**About this exercise**
Reproduce exactly, from the data that follows, the line with "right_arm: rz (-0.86", the line with "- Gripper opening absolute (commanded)", and every line that lies between them.
-------- Records
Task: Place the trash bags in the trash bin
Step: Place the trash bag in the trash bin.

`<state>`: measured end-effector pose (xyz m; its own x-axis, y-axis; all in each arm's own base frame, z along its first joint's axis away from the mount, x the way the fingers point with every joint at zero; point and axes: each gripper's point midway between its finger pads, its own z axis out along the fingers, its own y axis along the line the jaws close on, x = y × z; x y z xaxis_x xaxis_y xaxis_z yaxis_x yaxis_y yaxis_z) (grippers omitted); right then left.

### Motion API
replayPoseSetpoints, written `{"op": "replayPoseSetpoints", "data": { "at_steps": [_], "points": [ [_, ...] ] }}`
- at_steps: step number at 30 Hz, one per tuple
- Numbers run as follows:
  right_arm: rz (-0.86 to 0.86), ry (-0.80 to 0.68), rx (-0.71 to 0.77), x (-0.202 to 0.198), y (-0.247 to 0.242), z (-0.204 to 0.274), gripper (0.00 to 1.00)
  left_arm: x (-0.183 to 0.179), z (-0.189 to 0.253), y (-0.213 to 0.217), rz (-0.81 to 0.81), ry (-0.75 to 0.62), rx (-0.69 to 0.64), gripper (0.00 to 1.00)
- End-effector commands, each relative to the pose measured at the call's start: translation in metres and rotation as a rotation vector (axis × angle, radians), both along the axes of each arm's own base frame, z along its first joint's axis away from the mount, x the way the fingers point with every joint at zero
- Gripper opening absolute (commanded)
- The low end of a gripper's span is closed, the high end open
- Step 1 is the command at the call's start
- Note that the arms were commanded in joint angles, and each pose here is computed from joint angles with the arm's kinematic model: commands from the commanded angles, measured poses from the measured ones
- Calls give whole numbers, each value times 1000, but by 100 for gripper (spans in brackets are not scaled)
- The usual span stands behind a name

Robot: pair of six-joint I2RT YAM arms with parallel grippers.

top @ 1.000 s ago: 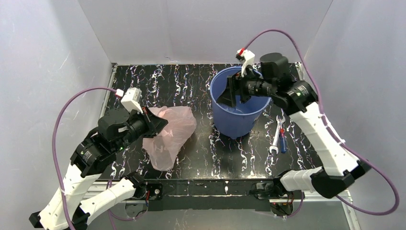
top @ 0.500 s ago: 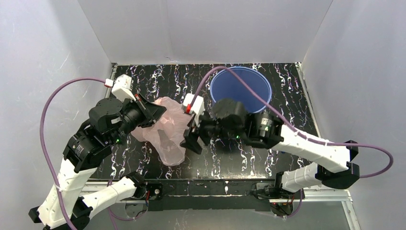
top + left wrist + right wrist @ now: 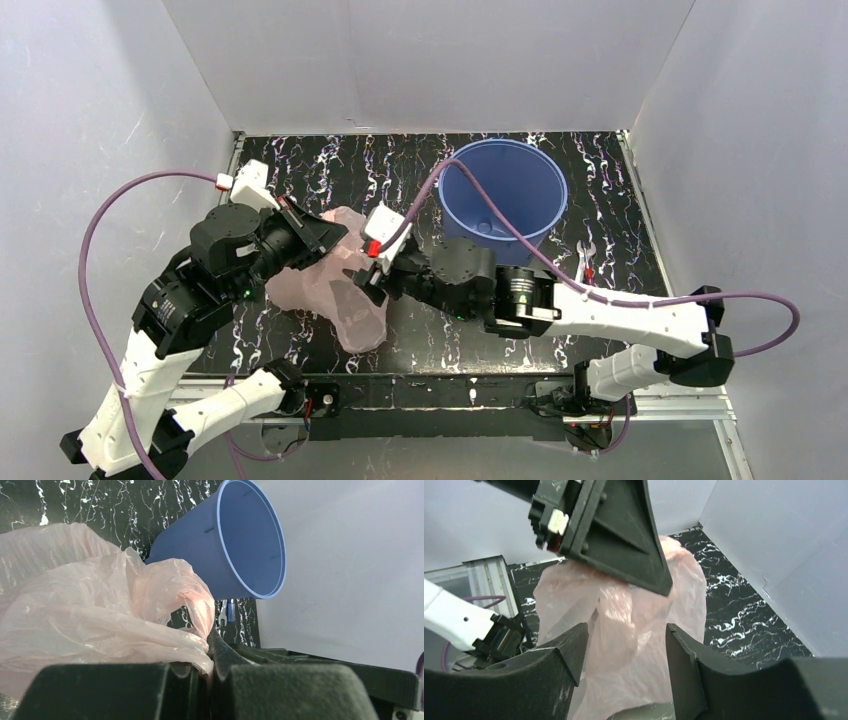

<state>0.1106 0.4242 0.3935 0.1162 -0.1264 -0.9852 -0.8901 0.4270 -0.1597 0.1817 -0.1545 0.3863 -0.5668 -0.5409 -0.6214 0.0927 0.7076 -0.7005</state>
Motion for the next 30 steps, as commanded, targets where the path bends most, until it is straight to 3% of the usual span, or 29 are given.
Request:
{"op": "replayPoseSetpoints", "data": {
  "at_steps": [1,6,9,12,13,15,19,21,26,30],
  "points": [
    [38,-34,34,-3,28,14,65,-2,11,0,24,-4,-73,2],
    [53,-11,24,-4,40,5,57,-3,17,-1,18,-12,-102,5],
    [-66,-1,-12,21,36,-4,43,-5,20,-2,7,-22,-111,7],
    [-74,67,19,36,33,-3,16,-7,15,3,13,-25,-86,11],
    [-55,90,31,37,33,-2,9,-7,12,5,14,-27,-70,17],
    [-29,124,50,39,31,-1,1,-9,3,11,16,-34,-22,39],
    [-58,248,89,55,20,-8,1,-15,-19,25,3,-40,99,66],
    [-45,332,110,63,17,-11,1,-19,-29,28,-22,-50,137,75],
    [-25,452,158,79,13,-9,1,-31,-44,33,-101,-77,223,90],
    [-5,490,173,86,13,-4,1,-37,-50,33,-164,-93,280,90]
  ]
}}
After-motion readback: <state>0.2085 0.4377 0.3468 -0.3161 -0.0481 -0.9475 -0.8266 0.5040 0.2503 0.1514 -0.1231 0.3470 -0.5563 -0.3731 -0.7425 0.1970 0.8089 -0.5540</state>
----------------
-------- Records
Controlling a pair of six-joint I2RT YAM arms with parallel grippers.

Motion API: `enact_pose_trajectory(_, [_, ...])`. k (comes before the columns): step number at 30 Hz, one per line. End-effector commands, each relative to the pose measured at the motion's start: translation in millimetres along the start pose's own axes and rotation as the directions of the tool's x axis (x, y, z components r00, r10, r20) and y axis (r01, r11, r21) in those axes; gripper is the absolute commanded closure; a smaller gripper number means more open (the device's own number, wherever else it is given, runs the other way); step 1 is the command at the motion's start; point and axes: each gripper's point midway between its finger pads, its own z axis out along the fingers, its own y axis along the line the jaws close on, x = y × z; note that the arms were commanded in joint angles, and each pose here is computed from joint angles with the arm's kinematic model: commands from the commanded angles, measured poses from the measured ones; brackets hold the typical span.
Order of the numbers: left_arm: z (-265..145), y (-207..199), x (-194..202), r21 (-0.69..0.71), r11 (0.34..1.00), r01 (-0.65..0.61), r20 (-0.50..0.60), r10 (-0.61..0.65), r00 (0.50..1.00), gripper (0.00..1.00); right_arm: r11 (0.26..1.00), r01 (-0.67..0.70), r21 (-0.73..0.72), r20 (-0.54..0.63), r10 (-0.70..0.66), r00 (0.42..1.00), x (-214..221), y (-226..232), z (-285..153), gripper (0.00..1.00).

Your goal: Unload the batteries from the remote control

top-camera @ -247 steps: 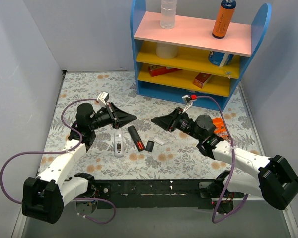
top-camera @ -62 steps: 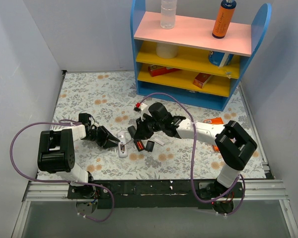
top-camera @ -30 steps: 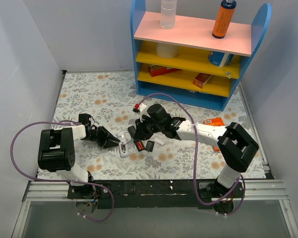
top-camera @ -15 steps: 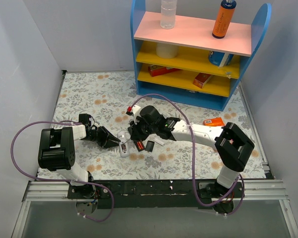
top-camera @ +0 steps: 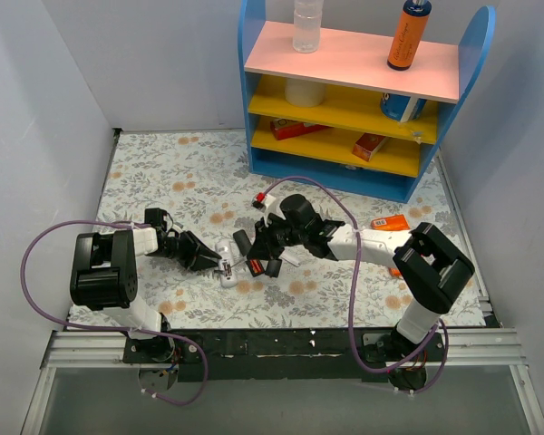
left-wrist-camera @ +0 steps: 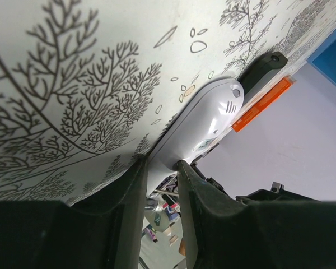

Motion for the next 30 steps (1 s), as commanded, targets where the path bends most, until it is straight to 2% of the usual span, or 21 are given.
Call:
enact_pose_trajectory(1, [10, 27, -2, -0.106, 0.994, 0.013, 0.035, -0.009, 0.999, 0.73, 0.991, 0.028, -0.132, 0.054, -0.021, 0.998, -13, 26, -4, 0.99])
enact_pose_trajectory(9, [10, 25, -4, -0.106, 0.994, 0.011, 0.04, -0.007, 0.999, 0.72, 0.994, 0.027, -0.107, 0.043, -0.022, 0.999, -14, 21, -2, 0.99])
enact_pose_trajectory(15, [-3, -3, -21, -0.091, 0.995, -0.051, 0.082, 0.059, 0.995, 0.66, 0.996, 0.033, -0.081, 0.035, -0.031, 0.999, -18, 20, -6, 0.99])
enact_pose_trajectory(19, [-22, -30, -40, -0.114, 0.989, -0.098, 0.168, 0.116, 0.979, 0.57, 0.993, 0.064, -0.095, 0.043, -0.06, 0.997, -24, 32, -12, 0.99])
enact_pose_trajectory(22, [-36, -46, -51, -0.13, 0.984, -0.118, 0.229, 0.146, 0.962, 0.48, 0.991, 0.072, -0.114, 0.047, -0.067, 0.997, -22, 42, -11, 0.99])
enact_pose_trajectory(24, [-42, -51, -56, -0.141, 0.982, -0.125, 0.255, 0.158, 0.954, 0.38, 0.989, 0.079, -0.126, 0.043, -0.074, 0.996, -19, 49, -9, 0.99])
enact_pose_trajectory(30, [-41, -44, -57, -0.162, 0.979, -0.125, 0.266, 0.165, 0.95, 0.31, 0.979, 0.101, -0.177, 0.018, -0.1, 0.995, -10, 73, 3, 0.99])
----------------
**Solution to the exercise**
  right_arm: rz (-0.86 to 0.86), ry (-0.80 to 0.68), rx (-0.71 to 0.77), x (-0.202 to 0.198), y (-0.247 to 0.242), z (-0.204 to 0.274), gripper (0.00 to 1.00)
  left_arm: x (-0.183 to 0.179), z (-0.189 to 0.253), y (-0.213 to 0.217), rz (-0.81 to 0.81), ry (-0.75 to 0.62), rx (-0.69 to 0.64), gripper (0.00 to 1.00)
- End-effector commands, each relative to the pose measured at the call's start: translation in metres and rotation as a rotation vector (axis × angle, radians), both along the axes of each arm's own base frame, z along its first joint's axis away from the mount, x the way the fingers point with every joint at zero
- Gripper opening absolute (commanded)

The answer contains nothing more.